Phénice. - De quoi s'agit-il, Madame? Est-ce que vous me fuyez? Le joli prélude de tendresse! N'est-ce pas là un homme bien disposé à m'épouser? (Elle va à lui.). Approchez, vous dis-je, venez ici, et laissez-vous conduire; allons, Monsieur, rendez hommage à votre vainqueur, et jetez-vous à ses genoux tout à l'heure... à ses genoux, vous dis-je: et vous, ma soeur, tenez-vous un peu fière; ne lui tendez pas la main en signe de paix, mais ne la retirez pas non plus; laissez-la aller, afin qu'il la prenne; voilà mon projet rempli: adieu; le reste vous regarde.

 

Scène VII

Damis, Lucile

Lucile, à Damis à genoux. - Mais qu'est-ce que cela signifie, Damis?

Damis. - Que je vous adore depuis le premier instant, et que je n'osais vous le dire.

Lucile. - Assurément, voilà qui est particulier; mais levez-vous donc pour vous expliquer.

Damis se lève.

Damis. - Si vous saviez combien j'ai souffert du silence timide que j'ai gardé, Madame! Non, je ne puis vous exprimer ce que devint mon coeur la première fois que je vous vis, ni tout le désespoir où je fus d'avoir parlé à Lisette comme j'avais fait.

Lucile. - Je ne m'attendais pas à ce discours-là; car vous me promîtes alors de rompre notre mariage.

Damis. - Madame, je ne vous promis rien, souvenez-vous-en, je ne fis que céder à l'éloignement où je vous vis pour moi; je ne me rendis qu'à vos dispositions, qu'au respect que j'avais pour elles, qu'à la peur de vous déplaire, et qu'à l'extrême surprise où j'étais.

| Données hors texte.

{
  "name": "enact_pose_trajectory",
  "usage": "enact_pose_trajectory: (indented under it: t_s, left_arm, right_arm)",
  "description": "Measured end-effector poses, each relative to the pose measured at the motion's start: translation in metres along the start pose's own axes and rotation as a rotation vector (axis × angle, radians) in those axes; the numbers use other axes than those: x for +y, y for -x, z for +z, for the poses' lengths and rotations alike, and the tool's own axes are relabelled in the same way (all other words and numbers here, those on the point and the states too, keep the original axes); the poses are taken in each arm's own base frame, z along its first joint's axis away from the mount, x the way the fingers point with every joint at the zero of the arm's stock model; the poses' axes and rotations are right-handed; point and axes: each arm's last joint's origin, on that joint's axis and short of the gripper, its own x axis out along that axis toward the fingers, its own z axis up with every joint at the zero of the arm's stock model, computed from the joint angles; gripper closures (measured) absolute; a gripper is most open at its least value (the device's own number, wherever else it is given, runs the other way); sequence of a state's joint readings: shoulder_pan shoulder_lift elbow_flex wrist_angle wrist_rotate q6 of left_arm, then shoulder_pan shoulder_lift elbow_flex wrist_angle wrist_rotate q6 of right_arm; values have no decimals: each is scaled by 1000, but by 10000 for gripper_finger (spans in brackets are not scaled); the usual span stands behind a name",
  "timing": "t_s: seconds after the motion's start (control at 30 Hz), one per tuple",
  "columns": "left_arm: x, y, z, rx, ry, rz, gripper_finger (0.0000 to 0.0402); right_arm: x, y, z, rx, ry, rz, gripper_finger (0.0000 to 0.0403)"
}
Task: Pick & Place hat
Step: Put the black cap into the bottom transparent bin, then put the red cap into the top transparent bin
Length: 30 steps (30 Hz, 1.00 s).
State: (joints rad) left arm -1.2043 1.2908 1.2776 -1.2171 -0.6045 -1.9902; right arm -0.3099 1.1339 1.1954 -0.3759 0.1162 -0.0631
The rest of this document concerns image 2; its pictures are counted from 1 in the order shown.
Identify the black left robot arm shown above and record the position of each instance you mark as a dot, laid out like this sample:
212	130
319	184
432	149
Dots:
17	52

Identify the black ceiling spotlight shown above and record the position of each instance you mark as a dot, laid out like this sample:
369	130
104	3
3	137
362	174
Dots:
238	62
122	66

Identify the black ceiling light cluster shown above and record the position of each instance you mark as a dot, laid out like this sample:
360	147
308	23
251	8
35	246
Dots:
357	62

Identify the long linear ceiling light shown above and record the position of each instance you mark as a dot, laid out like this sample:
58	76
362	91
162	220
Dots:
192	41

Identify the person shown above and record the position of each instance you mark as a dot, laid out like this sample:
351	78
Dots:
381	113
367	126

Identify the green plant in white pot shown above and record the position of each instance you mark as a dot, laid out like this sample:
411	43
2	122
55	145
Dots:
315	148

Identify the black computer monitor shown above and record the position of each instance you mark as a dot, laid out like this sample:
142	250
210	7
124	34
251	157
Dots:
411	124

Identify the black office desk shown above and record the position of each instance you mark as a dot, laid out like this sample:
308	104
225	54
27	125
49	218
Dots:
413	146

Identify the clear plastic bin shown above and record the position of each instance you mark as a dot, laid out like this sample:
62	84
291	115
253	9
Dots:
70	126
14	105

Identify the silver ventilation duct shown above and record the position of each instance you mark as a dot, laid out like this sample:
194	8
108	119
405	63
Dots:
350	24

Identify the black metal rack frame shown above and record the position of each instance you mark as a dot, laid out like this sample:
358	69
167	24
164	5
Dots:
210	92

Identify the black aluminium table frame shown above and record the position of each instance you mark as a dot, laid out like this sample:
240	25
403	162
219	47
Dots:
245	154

Lucile. - Je vous crois, mais j'admire la conjoncture où cela tombe; car enfin, si j'avais su vos sentiments, que sais-je? ils auraient pu me déterminer; mais à présent, comment voulez-vous qu'on fasse? En vérité, cela est bien embarrassant.

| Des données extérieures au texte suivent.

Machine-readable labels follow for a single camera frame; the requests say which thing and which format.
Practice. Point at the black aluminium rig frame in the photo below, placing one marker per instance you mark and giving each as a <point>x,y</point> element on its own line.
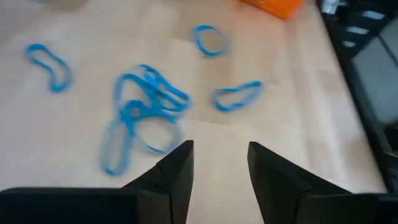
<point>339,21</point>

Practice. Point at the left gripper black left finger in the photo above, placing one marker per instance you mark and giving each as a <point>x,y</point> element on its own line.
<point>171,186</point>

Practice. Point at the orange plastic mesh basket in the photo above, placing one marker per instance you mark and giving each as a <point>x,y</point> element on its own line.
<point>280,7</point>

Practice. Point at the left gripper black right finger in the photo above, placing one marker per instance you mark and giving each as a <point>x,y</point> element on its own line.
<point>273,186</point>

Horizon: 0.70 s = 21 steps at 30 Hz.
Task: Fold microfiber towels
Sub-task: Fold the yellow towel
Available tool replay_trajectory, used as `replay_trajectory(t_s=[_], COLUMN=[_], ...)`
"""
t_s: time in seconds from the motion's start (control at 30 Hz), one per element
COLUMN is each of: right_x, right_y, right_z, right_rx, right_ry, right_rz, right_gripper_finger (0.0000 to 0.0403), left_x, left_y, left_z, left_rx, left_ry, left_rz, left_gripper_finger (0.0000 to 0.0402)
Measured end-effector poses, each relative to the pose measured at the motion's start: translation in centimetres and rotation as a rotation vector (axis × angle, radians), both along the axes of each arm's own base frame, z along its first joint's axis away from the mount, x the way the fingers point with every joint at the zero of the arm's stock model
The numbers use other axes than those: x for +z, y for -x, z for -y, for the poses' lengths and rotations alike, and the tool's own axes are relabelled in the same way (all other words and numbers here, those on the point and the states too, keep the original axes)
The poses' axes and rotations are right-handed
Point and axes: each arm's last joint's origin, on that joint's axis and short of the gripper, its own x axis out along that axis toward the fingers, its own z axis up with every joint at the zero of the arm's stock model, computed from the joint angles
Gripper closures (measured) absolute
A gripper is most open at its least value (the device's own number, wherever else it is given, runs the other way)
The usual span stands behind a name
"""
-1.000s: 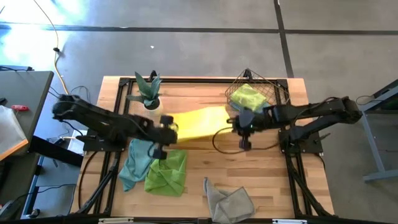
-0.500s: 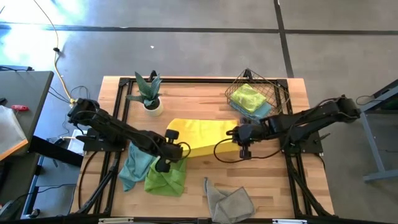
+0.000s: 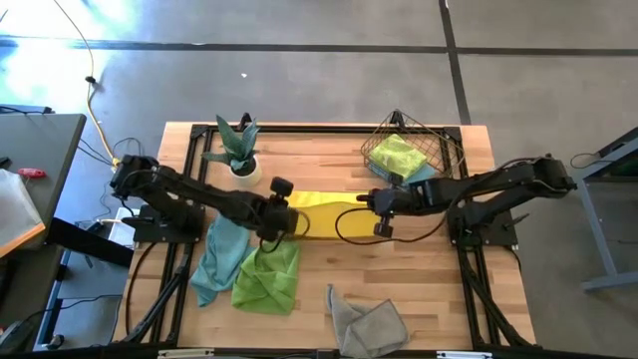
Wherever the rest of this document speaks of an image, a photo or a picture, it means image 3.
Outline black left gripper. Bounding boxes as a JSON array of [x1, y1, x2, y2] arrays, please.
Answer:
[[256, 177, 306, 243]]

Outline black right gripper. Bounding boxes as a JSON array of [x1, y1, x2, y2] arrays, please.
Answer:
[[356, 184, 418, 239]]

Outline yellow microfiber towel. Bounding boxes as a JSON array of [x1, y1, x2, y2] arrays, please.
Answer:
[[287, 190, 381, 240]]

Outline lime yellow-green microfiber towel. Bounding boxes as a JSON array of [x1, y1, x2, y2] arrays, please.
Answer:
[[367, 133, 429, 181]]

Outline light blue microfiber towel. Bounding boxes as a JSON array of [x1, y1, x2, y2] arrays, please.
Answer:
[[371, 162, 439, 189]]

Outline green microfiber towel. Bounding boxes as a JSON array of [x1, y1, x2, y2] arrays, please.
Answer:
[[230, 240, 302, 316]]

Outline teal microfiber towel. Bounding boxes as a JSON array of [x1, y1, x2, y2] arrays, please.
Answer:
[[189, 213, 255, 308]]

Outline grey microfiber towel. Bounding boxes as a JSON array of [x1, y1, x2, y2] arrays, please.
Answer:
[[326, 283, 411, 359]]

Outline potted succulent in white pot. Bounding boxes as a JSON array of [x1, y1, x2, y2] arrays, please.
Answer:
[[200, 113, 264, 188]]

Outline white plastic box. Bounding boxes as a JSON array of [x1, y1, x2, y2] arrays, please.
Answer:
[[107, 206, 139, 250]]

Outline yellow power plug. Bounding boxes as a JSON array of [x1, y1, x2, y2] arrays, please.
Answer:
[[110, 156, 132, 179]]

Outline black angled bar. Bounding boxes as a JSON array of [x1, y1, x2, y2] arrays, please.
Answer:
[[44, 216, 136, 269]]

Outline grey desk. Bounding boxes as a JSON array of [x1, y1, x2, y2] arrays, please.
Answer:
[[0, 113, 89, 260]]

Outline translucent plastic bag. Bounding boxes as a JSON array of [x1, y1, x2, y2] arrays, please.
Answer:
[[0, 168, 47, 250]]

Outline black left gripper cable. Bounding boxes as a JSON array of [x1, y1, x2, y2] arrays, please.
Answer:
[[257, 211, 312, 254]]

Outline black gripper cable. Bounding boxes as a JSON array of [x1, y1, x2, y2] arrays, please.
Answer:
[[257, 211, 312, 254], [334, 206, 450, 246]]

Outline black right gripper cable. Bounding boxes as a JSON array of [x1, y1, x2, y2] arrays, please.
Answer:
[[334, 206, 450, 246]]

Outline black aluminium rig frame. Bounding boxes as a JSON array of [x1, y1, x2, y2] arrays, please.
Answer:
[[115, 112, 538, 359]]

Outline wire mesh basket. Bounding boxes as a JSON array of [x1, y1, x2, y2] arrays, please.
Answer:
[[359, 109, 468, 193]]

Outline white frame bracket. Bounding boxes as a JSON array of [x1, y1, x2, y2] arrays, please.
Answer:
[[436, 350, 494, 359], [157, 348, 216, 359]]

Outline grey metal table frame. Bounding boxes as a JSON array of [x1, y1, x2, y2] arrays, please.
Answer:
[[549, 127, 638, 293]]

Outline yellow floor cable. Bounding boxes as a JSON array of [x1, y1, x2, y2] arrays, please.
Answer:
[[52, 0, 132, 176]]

Damis. - Ah! Lucile, si mon coeur pouvait fléchir le vôtre!

Lucile. - Vous verrez que notre histoire sera d'un ridicule qui me désole.

Damis. - Je ne serai jamais à Phénice, je ne puis être qu'à vous seule, et si je vous perds, toute ma ressource est de fuir, de ne me montrer de ma vie, et de mourir de douleur.

Lucile. - Cette extrémité-là serait terrible; mais dites-moi, ma soeur sait donc que vous m'aimez?

Damis. - Il faut qu'on le lui ait dit, ou qu'elle l'ait soupçonné dans nos conversations, et qu'elle ait voulu m'encourager à vous le dire.

Lucile. - Hum! si elle a soupçonné que vous m'aimiez, je suis sûre qu'elle se sera doutée que j'y suis sensible.

Damis, en lui baisant la main. - Ah! Lucile, que viens-je d'entendre? Dans quel ravissement me jetez-vous?

Lucile. - Notre aventure fera rire, mais notre amour m'en console. Je crois qu'on vient.

 

Scène dernière

M. Orgon, M. Ergaste, Phénice, Damis, Lisette, Frontin, Lucile

Monsieur Ergaste. - Allons, mon fils, hâtez-vous de combler ma joie, et venez signer votre bonheur.

Damis. - Mon père, il n'est plus question de mariage avec Madame; elle n'y a jamais pensé, et mon coeur n'appartient qu'à Lucile.

Monsieur Orgon. - Qu'à Lucile?

Lisette. - Oui, Monsieur, à elle-même, qui ne le refusera pas; mariez hardiment; tantôt nous vous dirons le reste.

Monsieur Orgon. - Etes-vous d'accord de ce qu'on dit là, ma fille?

Lucile, donnant la main à Damis. - Ne me demandez point d'autre réponse, mon père.

Frontin. - Eh bien! Lisette, qu'en sera-t-il?

Lisette, lui donnant la main. - Ne me demande point d'autre réponse.